━━━ THE DATA ━━━

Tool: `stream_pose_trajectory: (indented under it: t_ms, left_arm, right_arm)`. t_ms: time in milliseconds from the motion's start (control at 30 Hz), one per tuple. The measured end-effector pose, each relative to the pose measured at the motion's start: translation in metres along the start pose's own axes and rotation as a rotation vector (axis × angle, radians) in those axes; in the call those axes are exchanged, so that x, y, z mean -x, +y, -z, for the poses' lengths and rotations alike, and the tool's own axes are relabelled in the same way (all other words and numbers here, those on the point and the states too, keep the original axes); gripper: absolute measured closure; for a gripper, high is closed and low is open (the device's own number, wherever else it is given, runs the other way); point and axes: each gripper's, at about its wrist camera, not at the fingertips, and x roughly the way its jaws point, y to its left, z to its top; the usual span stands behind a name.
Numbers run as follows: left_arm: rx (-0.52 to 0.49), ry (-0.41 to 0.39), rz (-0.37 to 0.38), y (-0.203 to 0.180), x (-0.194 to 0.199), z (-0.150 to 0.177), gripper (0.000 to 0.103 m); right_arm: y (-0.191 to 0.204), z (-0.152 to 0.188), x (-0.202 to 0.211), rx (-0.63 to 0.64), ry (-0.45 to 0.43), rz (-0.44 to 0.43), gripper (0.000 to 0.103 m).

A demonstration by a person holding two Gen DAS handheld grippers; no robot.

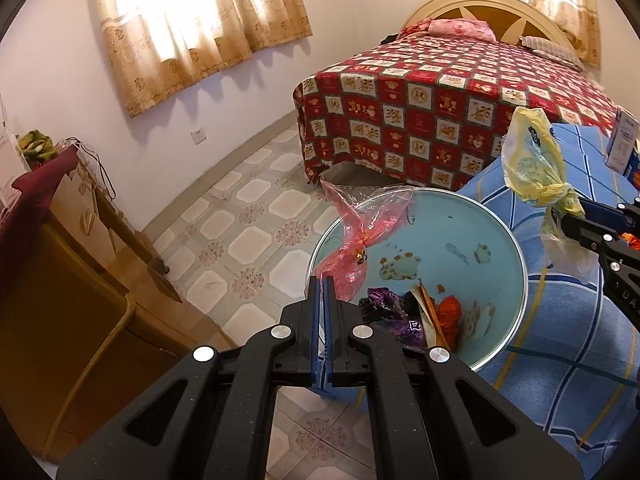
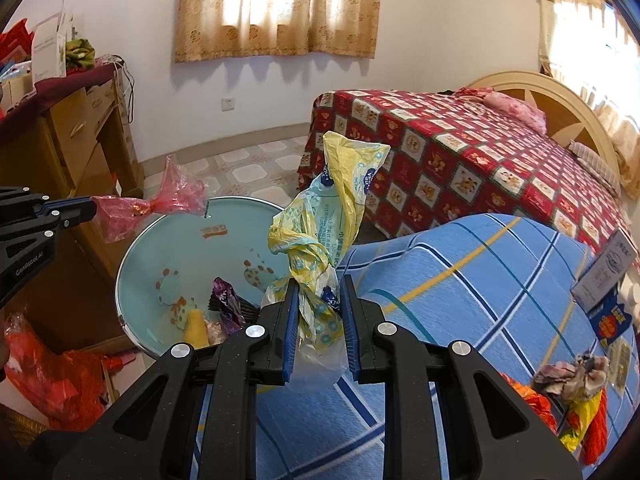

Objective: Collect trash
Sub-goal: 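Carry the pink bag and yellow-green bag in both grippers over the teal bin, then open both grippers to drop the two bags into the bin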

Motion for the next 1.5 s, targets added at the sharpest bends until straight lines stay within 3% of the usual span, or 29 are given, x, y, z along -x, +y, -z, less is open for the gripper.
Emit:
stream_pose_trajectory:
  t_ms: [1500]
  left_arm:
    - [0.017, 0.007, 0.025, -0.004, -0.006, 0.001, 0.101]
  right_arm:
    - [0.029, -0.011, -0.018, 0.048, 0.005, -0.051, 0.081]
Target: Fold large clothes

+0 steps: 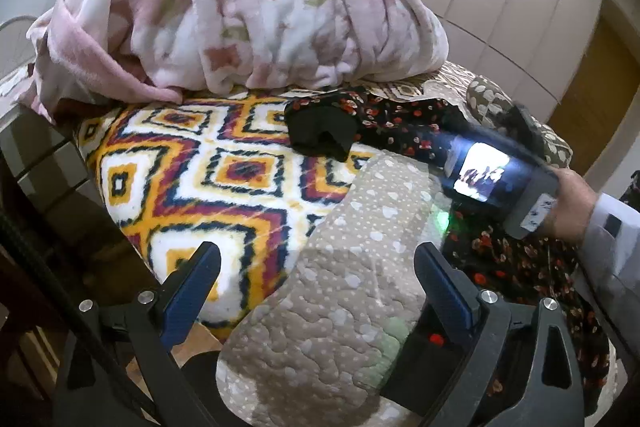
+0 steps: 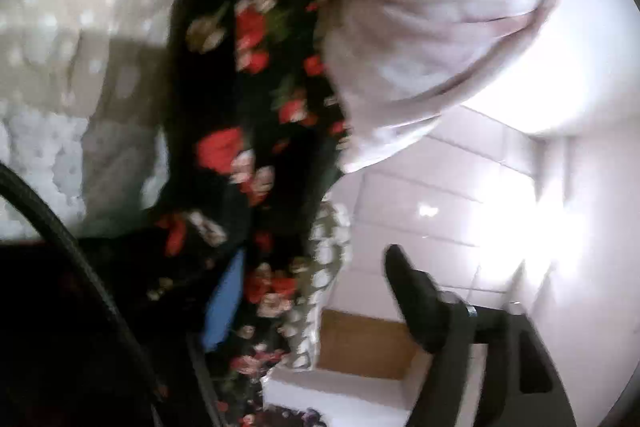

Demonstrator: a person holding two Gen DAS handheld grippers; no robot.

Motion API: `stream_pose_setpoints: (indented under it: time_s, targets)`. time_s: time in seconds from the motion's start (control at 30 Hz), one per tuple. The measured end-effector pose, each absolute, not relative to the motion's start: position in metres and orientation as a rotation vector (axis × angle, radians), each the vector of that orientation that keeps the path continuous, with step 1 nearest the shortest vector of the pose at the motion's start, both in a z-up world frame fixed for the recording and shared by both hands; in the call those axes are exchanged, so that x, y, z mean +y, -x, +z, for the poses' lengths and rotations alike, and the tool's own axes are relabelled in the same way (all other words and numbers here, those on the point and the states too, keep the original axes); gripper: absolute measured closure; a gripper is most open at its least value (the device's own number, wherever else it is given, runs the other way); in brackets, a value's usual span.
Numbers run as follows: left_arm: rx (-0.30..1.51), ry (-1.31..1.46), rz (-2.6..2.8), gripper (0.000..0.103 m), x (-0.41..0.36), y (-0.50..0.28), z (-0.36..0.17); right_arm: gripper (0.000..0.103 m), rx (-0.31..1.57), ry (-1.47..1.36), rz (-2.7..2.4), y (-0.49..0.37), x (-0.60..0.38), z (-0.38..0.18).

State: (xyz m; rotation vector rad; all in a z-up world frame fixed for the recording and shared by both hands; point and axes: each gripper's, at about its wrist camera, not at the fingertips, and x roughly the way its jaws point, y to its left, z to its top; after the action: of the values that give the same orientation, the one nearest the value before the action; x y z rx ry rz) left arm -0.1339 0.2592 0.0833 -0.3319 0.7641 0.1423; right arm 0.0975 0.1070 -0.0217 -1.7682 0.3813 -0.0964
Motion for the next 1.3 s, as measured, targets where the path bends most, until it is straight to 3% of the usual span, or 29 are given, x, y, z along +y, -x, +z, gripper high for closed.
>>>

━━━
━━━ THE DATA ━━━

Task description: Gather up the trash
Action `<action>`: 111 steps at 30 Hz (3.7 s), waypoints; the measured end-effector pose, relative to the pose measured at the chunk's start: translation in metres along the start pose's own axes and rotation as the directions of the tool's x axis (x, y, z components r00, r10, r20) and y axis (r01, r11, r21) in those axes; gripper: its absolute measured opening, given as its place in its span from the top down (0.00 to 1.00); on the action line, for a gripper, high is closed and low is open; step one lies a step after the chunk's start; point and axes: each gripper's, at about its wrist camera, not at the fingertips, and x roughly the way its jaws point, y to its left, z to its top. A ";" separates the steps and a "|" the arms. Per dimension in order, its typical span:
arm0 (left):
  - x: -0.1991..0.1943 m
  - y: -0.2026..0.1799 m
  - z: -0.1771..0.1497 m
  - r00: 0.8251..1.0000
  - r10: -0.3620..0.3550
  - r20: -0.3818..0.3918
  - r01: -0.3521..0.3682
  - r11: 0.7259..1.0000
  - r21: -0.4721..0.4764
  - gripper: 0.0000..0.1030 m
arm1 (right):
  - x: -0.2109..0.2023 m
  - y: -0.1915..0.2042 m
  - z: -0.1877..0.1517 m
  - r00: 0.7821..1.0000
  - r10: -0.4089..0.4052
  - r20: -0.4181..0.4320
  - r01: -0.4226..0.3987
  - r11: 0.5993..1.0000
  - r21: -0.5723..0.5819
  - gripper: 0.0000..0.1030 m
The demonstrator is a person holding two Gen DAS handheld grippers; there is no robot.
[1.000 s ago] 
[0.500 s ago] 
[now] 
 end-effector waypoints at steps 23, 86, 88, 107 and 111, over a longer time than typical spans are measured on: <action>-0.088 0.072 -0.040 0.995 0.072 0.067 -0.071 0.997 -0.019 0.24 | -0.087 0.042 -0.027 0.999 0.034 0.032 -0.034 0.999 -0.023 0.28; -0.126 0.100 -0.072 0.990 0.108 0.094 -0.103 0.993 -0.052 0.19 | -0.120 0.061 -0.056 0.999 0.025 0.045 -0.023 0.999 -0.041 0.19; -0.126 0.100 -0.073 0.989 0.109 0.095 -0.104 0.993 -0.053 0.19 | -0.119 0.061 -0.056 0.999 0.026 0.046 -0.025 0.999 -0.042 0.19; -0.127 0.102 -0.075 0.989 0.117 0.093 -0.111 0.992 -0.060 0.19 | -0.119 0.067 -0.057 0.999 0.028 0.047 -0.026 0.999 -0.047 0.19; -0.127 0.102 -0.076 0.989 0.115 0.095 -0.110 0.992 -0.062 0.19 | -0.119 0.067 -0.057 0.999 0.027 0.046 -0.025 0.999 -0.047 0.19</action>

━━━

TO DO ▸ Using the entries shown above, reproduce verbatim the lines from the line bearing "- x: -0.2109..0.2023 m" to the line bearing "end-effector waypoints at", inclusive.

ANSWER SECTION ▸
  - x: -0.2109..0.2023 m
  - y: -0.1915..0.2042 m
  - z: -0.1877..0.1517 m
  - r00: 0.7821..1.0000
  - r10: -0.4089..0.4052
  - r20: -0.4181..0.4320
  - r01: -0.4226..0.3987
  - r11: 0.5993..1.0000
  - r21: -0.5723..0.5819
  - gripper: 0.0000..0.1030 m
The demonstrator is a person holding two Gen DAS handheld grippers; there is no robot.
[1.000 s ago] 
[0.500 s ago] 
[now] 
 end-effector waypoints at steps 23, 86, 88, 107 and 111, over a longer time than typical spans are measured on: <action>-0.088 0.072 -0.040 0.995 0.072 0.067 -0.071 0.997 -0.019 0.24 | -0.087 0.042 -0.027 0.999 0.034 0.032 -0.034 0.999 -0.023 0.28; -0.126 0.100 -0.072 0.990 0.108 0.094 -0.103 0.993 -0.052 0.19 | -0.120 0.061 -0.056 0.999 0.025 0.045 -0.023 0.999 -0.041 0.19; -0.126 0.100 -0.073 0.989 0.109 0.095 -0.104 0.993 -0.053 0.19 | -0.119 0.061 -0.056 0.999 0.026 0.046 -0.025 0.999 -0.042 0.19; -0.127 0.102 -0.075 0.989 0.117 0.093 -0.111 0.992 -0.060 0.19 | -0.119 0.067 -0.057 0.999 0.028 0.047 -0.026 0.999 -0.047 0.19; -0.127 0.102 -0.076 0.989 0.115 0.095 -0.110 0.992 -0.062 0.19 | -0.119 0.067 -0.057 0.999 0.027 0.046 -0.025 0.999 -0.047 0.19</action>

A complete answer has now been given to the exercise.